淮安一年四季都热,温度高,地产的芒果有大有小,颜色有黄有绿,不似京城,只有大黄色的芒果,听说还是从外边运过来的,周鹭尝过,味道酸得很,没有淮安的甜。
“我想让大堂哥帮我引荐一下他,当然,我的意思是等侯爷在的时候,你能不能让大堂哥带着他过来。”
周鹭狐疑,“按理说,那件事发生的时候你还在闺阁中学针线呢,你怎么会知道得这么清楚?”
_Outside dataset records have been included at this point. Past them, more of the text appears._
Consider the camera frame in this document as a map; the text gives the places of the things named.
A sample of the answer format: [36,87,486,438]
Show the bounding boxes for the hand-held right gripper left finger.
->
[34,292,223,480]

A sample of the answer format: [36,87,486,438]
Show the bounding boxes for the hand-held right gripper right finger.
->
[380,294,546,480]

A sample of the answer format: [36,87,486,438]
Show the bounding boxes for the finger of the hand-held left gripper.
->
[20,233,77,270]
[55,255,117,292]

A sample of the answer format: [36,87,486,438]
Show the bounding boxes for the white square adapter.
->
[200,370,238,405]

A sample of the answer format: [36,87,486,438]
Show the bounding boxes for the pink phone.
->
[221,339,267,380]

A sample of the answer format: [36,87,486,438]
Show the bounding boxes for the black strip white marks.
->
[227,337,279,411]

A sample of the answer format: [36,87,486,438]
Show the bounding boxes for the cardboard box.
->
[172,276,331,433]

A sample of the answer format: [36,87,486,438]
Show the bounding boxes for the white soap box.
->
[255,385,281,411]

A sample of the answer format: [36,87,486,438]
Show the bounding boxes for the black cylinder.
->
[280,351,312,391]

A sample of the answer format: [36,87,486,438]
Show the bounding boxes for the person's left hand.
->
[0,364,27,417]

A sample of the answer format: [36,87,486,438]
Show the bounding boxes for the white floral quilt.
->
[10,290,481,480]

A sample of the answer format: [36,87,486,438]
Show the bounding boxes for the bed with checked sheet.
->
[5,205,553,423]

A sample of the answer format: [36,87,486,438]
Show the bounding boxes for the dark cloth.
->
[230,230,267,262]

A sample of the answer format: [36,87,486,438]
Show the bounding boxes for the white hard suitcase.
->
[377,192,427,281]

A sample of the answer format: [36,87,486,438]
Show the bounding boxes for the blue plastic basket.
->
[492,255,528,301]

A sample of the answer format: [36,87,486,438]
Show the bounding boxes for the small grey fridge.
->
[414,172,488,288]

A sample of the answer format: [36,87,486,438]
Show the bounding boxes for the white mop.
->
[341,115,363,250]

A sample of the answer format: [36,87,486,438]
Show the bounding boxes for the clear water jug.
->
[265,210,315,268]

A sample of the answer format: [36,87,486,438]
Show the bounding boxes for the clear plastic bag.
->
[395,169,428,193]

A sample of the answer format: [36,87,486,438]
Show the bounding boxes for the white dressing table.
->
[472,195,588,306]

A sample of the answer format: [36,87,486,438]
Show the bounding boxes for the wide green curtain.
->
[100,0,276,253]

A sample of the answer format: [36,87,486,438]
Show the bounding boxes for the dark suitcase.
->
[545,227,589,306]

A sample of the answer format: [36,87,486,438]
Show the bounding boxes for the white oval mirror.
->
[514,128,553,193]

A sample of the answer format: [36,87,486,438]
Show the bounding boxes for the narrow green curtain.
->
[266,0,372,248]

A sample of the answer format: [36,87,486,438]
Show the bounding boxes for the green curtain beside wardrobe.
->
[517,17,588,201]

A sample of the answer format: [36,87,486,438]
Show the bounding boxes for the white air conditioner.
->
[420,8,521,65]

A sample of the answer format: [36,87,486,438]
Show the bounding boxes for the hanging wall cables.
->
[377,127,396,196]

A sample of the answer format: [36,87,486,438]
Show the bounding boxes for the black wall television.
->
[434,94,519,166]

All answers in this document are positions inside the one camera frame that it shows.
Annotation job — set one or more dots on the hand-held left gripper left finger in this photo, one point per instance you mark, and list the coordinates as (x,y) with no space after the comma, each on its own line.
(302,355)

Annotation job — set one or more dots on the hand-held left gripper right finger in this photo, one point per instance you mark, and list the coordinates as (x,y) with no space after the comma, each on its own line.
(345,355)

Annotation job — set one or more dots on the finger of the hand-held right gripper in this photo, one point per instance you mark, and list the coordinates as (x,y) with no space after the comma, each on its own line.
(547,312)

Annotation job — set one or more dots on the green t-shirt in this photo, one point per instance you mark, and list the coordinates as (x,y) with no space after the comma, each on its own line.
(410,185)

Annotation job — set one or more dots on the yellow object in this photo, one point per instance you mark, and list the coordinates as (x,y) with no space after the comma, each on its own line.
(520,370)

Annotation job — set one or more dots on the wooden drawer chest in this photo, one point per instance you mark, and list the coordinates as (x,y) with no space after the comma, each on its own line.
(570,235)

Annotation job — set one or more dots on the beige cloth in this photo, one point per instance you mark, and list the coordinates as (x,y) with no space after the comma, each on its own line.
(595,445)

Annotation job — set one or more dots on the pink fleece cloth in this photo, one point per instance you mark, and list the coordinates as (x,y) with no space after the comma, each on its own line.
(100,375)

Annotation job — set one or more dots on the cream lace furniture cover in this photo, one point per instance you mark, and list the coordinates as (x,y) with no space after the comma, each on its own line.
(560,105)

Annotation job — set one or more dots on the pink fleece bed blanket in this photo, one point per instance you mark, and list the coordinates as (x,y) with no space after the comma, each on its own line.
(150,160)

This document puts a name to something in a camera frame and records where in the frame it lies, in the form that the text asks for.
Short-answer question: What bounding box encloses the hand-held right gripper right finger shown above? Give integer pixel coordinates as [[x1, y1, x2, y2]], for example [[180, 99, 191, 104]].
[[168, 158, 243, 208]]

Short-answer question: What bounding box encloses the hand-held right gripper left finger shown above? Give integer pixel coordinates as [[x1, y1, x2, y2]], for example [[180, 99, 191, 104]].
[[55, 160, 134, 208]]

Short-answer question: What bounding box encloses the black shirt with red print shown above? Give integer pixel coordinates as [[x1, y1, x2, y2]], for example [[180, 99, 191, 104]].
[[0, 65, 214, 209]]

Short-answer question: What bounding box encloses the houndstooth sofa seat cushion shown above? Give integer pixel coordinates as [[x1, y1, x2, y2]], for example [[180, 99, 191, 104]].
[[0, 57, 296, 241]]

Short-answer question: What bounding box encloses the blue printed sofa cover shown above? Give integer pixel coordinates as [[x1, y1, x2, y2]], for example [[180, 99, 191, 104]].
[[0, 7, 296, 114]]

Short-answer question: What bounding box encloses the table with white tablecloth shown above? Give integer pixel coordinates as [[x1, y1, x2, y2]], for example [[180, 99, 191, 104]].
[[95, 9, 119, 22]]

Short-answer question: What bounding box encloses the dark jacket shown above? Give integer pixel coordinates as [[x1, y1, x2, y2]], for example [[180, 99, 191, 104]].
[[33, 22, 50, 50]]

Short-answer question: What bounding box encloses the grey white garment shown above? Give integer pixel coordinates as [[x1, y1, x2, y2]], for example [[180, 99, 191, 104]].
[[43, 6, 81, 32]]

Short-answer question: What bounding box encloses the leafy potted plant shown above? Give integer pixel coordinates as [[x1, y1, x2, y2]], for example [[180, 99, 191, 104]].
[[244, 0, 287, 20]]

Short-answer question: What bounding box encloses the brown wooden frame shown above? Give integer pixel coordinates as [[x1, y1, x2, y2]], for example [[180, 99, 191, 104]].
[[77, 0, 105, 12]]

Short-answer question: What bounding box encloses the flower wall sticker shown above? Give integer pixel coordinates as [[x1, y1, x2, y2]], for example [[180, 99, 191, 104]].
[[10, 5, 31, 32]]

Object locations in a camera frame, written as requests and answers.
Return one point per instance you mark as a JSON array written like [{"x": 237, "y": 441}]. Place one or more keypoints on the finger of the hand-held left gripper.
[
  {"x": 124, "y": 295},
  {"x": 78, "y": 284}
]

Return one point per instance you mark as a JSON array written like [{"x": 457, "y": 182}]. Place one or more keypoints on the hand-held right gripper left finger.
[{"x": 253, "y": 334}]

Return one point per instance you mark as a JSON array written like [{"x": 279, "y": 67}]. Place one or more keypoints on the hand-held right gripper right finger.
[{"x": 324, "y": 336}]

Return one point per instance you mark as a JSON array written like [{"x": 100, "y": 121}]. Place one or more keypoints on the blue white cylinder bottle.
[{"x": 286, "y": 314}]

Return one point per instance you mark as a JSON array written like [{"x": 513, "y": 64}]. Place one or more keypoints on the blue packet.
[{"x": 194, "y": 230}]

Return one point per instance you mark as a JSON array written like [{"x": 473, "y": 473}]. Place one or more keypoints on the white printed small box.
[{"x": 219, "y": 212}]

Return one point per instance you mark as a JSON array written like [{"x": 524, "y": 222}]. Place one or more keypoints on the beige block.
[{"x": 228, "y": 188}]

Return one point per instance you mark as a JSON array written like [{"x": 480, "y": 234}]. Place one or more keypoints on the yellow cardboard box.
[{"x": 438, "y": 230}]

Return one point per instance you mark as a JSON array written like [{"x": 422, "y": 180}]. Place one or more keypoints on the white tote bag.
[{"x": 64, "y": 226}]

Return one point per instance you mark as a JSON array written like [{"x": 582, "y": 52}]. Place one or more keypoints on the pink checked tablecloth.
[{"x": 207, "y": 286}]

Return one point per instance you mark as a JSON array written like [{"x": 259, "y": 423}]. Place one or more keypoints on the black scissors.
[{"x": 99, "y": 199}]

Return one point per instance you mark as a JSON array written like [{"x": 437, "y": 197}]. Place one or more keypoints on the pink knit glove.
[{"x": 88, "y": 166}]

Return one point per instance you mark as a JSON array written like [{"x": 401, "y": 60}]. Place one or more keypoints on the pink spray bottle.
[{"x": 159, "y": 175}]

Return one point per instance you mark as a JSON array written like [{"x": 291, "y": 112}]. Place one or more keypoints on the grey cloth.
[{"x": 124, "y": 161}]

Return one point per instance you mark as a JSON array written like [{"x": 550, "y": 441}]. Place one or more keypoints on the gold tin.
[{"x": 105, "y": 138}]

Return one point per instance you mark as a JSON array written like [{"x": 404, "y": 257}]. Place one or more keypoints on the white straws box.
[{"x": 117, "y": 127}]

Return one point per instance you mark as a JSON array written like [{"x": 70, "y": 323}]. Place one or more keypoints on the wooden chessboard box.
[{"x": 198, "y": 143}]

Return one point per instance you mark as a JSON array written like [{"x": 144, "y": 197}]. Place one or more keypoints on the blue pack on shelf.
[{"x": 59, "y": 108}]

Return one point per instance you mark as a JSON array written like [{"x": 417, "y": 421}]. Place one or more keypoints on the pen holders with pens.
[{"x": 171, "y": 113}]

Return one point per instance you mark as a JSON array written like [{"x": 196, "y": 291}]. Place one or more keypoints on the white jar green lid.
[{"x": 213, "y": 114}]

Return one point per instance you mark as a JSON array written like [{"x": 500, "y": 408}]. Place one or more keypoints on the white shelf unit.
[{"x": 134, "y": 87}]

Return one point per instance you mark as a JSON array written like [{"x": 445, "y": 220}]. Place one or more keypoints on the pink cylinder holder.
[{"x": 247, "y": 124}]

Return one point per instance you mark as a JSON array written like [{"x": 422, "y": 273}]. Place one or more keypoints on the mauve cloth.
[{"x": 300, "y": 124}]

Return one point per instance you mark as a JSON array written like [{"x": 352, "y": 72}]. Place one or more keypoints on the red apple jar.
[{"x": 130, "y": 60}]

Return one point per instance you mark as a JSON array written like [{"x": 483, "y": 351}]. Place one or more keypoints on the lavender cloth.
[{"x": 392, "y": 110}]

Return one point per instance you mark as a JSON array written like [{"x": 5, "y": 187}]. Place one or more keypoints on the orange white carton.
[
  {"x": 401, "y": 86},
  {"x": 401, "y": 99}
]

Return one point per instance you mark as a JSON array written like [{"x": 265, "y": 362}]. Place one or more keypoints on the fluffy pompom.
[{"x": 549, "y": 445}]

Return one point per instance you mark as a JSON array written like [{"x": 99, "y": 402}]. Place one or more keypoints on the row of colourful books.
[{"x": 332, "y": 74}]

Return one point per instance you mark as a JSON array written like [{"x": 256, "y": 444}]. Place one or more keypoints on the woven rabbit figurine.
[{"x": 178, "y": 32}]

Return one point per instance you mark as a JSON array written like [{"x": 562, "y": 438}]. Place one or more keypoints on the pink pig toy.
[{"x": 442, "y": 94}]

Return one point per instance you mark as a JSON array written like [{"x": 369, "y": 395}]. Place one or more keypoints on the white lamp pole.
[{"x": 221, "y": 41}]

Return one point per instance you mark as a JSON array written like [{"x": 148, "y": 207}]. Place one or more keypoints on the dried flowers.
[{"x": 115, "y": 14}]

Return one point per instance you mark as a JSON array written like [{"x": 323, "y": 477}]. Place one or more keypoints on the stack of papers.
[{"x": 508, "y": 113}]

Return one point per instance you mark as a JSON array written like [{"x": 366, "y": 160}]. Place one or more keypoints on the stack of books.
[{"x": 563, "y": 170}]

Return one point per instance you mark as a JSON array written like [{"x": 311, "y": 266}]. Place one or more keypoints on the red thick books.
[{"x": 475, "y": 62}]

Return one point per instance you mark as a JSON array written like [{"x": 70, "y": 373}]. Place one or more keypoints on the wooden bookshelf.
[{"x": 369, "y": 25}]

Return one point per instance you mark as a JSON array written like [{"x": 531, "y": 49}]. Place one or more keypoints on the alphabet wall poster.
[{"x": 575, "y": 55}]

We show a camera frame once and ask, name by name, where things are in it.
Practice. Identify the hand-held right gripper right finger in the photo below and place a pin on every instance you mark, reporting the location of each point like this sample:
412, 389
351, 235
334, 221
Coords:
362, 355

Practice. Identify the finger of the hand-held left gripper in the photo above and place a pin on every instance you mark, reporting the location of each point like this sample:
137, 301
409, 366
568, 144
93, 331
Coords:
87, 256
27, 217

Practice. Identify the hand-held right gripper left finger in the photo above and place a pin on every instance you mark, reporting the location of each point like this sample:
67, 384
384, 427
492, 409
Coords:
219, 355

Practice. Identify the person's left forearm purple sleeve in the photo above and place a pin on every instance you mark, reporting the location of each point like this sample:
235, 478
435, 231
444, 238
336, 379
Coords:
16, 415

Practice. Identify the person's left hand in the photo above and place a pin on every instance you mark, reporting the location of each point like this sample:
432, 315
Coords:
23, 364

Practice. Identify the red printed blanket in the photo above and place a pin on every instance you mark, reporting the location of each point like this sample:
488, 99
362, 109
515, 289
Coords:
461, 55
黎婉一噎,笑道,“哪有你说得夸张,这事我还是从老夫人耳朵里听来的,那名书生在御史台当值,老夫人觉得惋惜,认为他性子敦厚,诚恳踏实,不该升不上去,前不久遇着他帮了我的忙,我想侯爷看看他,顺便提拔一下。”
她的胡言乱语相当于是让秦牧隐给木子言开后门了。
周鹭好笑,“官场里的是是非非哪是我们说了算的,不过老夫人说对了,木子言与你大堂哥是同窗的时候两人关系就不错了,这些年一个人在京城一个人在淮安两人之间也有书信来往,去年你大哥回京还去拜访过他,不过,他差不多二十六了吧,好像还没说亲呢!”
黎婉想,就是他了。皇上晕倒,她想起了正统领,又细细回想上辈子与秦牧隐有关的任何事,别的没想起来,她想起老夫人去世后,秦牧隐还被关押在牢里,她命人扶着老夫人的尸体回府,路上,有人一直跟踪她,她进了侯府,他才迎上来,自报了家门,木子言,御史台的一名六品小吏,给老夫人磕了三个头他才走了,之后,秦牧隐被放出了牢,前来叩拜的人稍微多了,她把木子言也忘了。
“行,我与你大堂哥说说,前几日他还和木子言出去了,回来感慨时运,他没有考中举人现在在翰林院办差,木子言当年是他们一批中最努力最有天赋的,现在不过是个六品小吏。”周鹭没见过木子言,不过,婆婆相公多次称赞他,想来人缘不差。
黎婉微微沉思,木子言在吏部好些年了,一直升不上去估计有人刻意打压的关系,不过,她还要再看看他的为人,两人聊到傍晚,周鹭想起了李芳芷,摇头叹息,“秦府的老管家送了信来,说是二弟妹进京了,现在已经在路上了,婆婆的意思派人守在城门边,等人一进京就把人送走……”
黎婉挑眉,连氏的送走,怕就是和离了吧,周鹭慢慢点了点头,“二叔他们让二弟妹进京肯定没安好心,公公在吏部公务不好做,要是二叔和二弟妹串通一气趁机滋事,公公在吏部更难做了。”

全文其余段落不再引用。